Via Watchtower auto-updater (especially useful if you don't remember the original parameters)

  • Pull the latest image at its tag and replace it with the same env variables in one run:
    docker run --rm \
    -v /var/run/docker.sock:/var/run/docker.sock \
    containrrr/watchtower \
    --run-once syncthing
    

Note: We do not endorse the use of Watchtower as a solution to automated updates of existing Docker containers. In fact we generally discourage automated updates. However, this is a useful tool for one-time manual updates of containers where you have forgotten the original parameters. In the long term, we highly recommend using Docker Compose.

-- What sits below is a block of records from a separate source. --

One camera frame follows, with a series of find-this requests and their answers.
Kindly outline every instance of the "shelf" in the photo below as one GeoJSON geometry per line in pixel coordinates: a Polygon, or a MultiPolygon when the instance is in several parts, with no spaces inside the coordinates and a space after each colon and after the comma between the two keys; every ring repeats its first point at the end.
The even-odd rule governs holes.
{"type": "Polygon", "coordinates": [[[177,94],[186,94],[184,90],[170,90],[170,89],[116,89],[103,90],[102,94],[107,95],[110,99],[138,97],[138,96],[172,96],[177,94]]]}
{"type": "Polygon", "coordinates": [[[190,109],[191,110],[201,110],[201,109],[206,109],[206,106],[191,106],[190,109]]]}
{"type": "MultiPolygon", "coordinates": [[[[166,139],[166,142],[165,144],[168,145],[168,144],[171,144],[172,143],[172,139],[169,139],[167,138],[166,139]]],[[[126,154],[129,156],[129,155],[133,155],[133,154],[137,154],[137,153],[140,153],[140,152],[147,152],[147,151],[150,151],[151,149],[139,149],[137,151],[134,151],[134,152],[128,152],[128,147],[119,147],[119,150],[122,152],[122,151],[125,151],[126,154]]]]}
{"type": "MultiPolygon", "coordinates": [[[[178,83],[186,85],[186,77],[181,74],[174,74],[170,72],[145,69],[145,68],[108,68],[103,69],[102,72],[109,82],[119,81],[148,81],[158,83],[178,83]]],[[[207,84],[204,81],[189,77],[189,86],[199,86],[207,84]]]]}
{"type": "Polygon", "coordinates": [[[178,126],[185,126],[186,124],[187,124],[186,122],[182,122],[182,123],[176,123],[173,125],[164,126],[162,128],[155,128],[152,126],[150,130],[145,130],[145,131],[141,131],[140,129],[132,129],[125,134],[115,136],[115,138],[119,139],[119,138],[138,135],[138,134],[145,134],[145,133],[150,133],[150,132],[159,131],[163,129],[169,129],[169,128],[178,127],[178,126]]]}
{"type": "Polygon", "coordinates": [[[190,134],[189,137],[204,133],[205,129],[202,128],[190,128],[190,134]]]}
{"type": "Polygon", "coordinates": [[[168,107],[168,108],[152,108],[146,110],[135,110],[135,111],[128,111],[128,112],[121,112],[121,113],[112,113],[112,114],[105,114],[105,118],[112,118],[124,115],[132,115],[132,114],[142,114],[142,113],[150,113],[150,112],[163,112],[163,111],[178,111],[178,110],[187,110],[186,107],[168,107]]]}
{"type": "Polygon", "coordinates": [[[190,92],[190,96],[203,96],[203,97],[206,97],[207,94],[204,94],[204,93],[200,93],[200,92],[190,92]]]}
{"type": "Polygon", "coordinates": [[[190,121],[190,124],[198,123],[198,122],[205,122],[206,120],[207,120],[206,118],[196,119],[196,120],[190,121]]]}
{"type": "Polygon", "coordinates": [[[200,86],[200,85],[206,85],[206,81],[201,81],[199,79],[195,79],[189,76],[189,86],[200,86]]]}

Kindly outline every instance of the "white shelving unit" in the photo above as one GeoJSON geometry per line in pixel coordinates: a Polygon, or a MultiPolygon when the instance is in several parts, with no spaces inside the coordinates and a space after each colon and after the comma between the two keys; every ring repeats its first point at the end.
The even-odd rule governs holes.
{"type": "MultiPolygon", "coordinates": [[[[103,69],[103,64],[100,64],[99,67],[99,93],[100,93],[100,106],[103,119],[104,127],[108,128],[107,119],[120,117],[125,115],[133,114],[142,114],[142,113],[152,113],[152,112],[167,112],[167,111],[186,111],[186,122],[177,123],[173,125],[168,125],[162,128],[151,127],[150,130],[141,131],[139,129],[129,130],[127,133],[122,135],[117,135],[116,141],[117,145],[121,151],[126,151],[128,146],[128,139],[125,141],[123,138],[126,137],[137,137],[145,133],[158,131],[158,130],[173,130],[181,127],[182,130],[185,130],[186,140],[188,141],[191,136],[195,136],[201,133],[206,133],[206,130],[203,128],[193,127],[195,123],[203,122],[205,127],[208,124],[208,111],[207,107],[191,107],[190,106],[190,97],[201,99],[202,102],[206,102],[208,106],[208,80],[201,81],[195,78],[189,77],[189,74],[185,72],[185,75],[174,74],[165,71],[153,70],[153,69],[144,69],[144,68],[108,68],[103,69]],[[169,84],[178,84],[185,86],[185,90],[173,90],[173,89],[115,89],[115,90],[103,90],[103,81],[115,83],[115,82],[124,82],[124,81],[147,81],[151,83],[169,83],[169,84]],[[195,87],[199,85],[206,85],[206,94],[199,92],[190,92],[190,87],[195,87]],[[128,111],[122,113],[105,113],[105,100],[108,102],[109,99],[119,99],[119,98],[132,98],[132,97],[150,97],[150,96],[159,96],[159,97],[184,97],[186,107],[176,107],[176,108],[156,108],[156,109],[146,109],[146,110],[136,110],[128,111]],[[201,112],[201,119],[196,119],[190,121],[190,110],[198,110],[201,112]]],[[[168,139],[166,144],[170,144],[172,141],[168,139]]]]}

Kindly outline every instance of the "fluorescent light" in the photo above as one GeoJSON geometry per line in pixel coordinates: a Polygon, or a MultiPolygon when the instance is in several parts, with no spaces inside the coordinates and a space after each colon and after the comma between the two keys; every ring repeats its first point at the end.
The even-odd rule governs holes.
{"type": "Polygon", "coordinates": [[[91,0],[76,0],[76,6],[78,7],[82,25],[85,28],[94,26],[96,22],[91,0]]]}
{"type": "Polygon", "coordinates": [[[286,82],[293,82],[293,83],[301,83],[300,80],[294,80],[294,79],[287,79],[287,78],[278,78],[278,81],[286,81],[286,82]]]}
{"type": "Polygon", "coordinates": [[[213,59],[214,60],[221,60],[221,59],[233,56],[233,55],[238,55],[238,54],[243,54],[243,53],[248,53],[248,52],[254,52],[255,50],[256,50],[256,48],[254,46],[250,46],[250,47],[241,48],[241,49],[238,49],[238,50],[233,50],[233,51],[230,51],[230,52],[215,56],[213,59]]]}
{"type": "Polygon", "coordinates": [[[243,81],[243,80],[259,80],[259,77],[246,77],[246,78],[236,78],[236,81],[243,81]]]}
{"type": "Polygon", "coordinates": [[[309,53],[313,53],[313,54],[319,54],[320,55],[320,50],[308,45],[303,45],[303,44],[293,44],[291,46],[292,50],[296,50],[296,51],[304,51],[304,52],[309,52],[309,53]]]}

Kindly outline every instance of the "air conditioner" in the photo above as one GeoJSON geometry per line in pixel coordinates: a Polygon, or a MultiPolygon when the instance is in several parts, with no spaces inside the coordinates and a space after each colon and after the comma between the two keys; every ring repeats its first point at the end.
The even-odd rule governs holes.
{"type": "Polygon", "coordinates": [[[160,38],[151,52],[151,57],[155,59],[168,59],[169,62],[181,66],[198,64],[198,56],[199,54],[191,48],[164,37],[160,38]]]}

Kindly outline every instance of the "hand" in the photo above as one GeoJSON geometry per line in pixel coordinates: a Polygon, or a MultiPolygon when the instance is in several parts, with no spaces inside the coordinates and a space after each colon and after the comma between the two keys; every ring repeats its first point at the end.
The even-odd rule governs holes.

  • You can also remove the old dangling images: docker image prune

Building locally

If you want to make local modifications to these images for development purposes or just to customize the logic:

git clone https://github.com/linuxserver/docker-syncthing.git
cd docker-syncthing
docker build \
  --no-cache \
  --pull \
  -t linuxserver/syncthing:latest .

The ARM variants can be built on x86_64 hardware using multiarch/qemu-user-static

docker run --rm --privileged multiarch/qemu-user-static:register --reset

Once registered you can define the dockerfile to use with -f Dockerfile.aarch64.

Versions

  • 28.06.19: - Rebasing to alpine 3.10.
  • 23.03.19: - Switching to new Base images, shift to arm32v7 tag.
  • 05.03.19: - Update Build process for v1.1.0 release.
  • 22.02.19: - Rebasing to alpine 3.9.
  • 16.01.19: - Add pipeline logic and multi arch.
  • 30.07.18: - Rebase to alpine 3.8 and use buildstage.
  • 13.12.17: - Rebase to alpine 3.7.
  • 25.10.17: - Add env for manual setting of umask.
  • 29.07.17: - Simplify build structure as symlinks failing on > 0.14.32
  • 28.05.17: - Rebase to alpine 3.6.
  • 08.02.17: - Rebase to alpine 3.5.
  • 01.11.16: - Switch to compiling latest version from git source.
  • 14.10.16: - Add version layer information.
  • 30.09.16: - Fix umask.
  • 09.09.16: - Add layer badges to README.
  • 28.08.16: - Add badges to README.
  • 11.08.16: - Rebase to alpine linux.